Across the Black Soil Plains is an 1899 painting by Australian artist George Washington Lambert. The landscape depicts a team of draft horses pulling a wagon heavily laden with wool bales. Lambert's painting was awarded the Wynne Prize in 1899.

The painting had its inspiration in Lambert's experiences in droving sheep, seeing "horse teams hauling heavily laden wool wagons across the bare, miry, flat lands of Snakes Plain from Warren to the railway station at Nevertire.".

As a boy in the bush I did much work with draft [sic] horses ... [One] called Barney had such fine action and such imposing carriage ... and possibly what knowledge I displayed in connection with horses in ‘Black Soil Plains’ originated with my association with this exceptionally fine animal
— George Washington Lambert

Lambert composed the painting in a shed at its mother's house in Hornsby, a suburb of Sydney. When working on the painting, Lambert placed the long and narrow canvas diagonally in the shed. Several names have been suggested as the model for the teamster, including Jim Smith from the Warren district, Luke Rollins from Moree or Henry Sharkey, who carted a record load of wool from Louth to Bourke.

The painting was a critical success with the Sydney Morning Herald stating "‘In this long narrow canvas the young artist paints with astonishing vigour and sense of movement ... in every conceivable attitude the horses tug and strain at the heavy load."

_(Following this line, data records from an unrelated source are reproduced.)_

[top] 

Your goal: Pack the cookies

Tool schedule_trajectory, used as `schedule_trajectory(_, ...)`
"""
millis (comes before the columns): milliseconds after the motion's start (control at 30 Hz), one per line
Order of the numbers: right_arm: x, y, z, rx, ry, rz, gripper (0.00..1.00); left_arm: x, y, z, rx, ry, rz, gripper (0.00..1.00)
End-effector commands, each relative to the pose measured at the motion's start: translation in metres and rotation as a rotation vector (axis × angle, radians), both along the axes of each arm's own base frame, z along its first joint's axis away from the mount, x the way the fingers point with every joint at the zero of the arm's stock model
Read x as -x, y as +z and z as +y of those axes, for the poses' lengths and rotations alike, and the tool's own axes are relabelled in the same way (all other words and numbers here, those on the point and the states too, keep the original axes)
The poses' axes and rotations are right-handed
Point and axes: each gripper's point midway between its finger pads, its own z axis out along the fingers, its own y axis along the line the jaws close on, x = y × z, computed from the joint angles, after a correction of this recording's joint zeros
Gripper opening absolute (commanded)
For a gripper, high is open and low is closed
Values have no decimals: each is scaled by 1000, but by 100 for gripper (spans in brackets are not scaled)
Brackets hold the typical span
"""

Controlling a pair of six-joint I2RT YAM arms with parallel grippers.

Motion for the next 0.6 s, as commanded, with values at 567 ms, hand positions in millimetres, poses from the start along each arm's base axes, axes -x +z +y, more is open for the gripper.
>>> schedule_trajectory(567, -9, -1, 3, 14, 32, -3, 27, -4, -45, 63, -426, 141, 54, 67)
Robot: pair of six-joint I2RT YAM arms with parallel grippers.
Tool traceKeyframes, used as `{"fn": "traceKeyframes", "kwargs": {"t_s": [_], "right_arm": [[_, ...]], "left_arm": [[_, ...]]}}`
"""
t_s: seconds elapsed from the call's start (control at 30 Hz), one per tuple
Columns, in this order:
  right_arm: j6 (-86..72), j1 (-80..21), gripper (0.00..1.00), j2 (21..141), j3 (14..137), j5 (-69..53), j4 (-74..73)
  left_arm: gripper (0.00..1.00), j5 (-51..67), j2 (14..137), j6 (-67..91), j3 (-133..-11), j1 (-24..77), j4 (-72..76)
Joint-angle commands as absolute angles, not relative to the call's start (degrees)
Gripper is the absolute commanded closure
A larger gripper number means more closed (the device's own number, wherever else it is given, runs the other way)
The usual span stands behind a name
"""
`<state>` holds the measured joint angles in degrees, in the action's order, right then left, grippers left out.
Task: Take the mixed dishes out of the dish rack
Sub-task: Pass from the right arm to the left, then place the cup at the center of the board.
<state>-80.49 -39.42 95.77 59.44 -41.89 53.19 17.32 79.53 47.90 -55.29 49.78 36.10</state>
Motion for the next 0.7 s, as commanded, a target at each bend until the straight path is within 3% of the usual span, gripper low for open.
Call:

The painting was also subject of a poem of the same name as journalist Gordon Tidy (c. 1862–1953) under his pen name 'Mousquetaire' in The Bulletin, 30 October 1902. His words have been compared to Will H. Ogilvie's 'How the Fire Queen crossed the swamp'.

The painting was acquired by the Art Gallery of New South Wales at the New South Wales Society of Artists exhibition in 1899 and remains part of its collection.